- _Recorded data_:
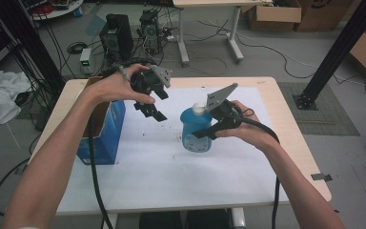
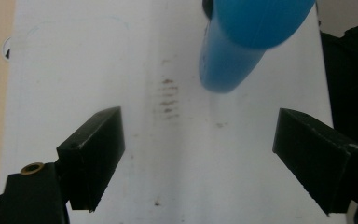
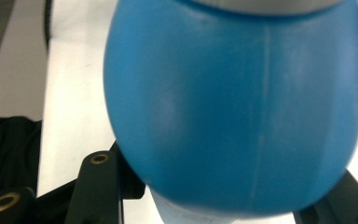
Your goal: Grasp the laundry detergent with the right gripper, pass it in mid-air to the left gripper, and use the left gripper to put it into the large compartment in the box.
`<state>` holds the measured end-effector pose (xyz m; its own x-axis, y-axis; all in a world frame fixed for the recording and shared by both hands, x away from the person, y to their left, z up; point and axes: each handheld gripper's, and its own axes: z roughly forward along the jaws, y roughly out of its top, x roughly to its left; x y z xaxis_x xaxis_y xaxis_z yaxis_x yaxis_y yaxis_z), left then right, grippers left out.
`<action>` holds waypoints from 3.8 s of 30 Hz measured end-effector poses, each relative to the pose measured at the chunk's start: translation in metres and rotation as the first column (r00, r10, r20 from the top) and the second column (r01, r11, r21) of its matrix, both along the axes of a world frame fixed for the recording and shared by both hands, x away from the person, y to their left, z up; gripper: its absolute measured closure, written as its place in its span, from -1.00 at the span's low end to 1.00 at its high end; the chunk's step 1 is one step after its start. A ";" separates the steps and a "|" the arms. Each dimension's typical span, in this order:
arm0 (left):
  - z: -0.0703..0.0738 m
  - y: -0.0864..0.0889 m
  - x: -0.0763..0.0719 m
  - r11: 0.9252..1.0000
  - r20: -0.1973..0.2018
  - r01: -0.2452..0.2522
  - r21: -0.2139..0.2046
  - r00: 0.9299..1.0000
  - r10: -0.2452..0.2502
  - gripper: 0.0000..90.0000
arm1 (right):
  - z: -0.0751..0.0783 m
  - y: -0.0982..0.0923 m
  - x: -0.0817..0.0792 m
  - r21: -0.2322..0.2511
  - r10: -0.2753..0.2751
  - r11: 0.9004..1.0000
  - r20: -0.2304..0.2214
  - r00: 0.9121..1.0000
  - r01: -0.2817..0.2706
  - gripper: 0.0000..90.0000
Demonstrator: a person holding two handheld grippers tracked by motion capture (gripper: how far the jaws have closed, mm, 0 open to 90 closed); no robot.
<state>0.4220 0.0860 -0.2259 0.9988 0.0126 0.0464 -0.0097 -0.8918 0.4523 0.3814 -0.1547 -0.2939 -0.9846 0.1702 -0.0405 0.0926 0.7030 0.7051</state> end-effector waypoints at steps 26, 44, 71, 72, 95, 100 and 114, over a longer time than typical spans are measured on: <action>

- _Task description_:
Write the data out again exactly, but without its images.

- _Answer for the task_:
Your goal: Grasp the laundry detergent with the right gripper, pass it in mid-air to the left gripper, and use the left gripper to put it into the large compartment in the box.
`<state>` holds the measured end-effector pose (xyz m; its own x-axis, y-axis; all in a world frame fixed for the recording and shared by both hands, x away from the person, y to their left, z up; point and axes: each handheld gripper's, and its own axes: z roughly forward along the jaws, y roughly out of its top, x roughly to its left; x y z xaxis_x xaxis_y xaxis_z yaxis_x yaxis_y yaxis_z), left then right, grippers left out.
`<action>` holds waypoints from 3.8 s of 30 Hz measured end-effector poses, each relative to the pose measured at the chunk's start: translation in metres and rotation as the first column (r00, r10, r20 from the top) and the second column (r01, r11, r21) of its matrix, both along the axes of a world frame fixed for the recording and shared by both hands, x away from the person, y to their left, z up; gripper: its absolute measured closure, written as its place in its span, from -1.00 at the span's low end to 1.00 at its high end; the chunk's step 1 is one step after its start. A ";" separates the steps and a "|" the arms. Each dimension's typical span, in this order:
arm0 (left):
  - z: -0.0703..0.0738 m
  - y: -0.0864..0.0889 m
  - x: -0.0763..0.0719 m
  - r11: 0.9252..1.0000
  - r20: -0.1973..0.2018
  - r01: -0.2452..0.2522
  - r21: -0.2139..0.2046
  - r00: 0.9299..1.0000
  - r10: -0.2452..0.2502
  - gripper: 0.0000..90.0000
arm1 (right):
  - z: -0.0751..0.0783 m
  - y: -0.0982..0.0923 m
  - x: -0.0817..0.0792 m
  - r21: -0.2322..0.2511
  - r10: -0.2753..0.2751
  - r11: 0.9004..1.0000
  - r20: -0.2304..0.2214
  - r00: 0.9121..1.0000
  - r01: -0.2817..0.2706
  - gripper: 0.0000..90.0000
Demonstrator: a person holding two handheld grippers tracked by motion capture (gripper: how far the jaws have closed, mm, 0 open to 90 closed); no robot.
<state>0.4220 0.0860 -0.2259 0.9988 0.0126 0.0464 -0.0097 -0.8918 0.4523 0.3814 -0.1547 -0.2939 -0.9846 0.1702 -0.0405 0.0926 0.7030 0.7051</state> end-effector waypoints at steps 26, 44, 71, 72, 95, 100 and 114, over a longer time than typical spans are measured on: <action>

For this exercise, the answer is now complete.